Oh my goodness, I was young. Not quite 21, struggling to finish the first semester of my senior year in college AND planning a wedding...for 600 of our nearest and dearest friends! Needless to say, the grades suffered.
I met him in my freshman year, taken by those big, brown eyes and impressed that our parents had known each other years before, when they were college students themselves. We worked through a few tough spots, but really - as I look back on it now - we were in no way prepared for marriage. But then - is anyone?
He was a person of faith and commitment. So was I. Each of our families was very traditional - stay-at-home moms, hard-working fathers. Each of us was involved in Christian organizations on campus and each of us believed that God had brought us together. We were both first-borns, strong-willed and highly verbal. We loved to laugh, we loved to dream about the future, we loved each other.

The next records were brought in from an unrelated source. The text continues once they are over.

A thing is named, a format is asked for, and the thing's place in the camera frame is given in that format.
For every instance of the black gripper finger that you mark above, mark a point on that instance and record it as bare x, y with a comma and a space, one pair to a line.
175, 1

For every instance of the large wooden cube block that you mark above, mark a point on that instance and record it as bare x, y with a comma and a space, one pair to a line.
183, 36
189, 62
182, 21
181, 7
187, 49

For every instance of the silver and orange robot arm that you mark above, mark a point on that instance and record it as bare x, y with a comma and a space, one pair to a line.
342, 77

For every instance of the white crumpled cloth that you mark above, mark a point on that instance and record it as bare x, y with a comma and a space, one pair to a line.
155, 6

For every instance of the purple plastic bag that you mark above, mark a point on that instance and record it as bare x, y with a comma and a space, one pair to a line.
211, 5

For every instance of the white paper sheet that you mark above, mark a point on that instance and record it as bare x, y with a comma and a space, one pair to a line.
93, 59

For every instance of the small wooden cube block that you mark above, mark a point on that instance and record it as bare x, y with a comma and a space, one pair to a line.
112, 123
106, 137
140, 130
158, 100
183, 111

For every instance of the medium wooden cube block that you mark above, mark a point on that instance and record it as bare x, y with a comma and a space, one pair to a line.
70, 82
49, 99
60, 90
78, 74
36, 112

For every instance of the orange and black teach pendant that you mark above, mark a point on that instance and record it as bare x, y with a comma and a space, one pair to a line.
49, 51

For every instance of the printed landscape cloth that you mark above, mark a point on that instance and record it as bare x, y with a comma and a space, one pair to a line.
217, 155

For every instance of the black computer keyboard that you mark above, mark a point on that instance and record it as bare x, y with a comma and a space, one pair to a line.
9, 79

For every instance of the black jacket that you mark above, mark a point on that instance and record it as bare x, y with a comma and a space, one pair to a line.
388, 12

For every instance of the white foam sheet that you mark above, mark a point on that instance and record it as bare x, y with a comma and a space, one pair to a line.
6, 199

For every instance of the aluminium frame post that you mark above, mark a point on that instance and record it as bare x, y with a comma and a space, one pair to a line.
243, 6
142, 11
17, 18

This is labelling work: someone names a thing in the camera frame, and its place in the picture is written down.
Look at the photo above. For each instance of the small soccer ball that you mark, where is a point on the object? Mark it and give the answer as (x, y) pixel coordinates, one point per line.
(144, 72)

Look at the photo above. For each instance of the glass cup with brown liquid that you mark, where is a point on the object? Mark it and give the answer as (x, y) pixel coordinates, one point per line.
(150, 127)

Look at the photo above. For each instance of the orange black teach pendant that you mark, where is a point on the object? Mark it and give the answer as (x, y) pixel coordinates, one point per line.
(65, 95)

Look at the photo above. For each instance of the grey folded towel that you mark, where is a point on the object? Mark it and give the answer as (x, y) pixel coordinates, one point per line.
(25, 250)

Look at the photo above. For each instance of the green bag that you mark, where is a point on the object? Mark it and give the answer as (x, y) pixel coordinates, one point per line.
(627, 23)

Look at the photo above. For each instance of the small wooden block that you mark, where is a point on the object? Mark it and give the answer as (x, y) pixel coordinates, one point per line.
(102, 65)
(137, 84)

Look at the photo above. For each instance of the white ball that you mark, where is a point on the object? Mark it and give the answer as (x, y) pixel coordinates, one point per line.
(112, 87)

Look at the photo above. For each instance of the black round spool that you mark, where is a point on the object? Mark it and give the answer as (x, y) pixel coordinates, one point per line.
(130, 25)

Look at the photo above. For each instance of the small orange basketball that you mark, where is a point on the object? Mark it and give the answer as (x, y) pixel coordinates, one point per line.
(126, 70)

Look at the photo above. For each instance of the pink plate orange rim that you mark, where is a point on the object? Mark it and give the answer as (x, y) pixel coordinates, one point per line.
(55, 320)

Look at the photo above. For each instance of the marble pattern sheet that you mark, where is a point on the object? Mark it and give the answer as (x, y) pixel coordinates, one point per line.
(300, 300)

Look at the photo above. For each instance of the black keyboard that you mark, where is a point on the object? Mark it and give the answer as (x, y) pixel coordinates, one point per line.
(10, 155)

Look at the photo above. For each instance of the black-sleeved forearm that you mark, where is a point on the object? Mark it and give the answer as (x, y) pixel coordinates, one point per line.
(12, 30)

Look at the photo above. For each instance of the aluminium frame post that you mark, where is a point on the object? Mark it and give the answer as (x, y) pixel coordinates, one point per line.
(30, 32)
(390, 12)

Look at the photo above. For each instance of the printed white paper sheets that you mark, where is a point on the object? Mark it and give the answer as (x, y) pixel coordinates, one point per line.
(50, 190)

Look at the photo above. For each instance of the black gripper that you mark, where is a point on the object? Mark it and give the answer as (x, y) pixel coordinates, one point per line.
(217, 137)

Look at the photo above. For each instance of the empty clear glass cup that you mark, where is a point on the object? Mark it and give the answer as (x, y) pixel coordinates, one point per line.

So...the wedding. Well, it was a different era. No dinner reception - there was no money for that. We even shared the floral bill with a wedding planned for later the same day. My pastor and his uncle, who was bishop in his small denomination, did the ceremony together. But...and maybe this should have been a clue for what was to come later in our life together...I wrote the ceremony. I did some research, found wonderful liturgies with beautiful words and put together what we both thought was a ceremony that spoke of us and spoke of God. I insisted that the word 'obey' be included in my vows. How times change...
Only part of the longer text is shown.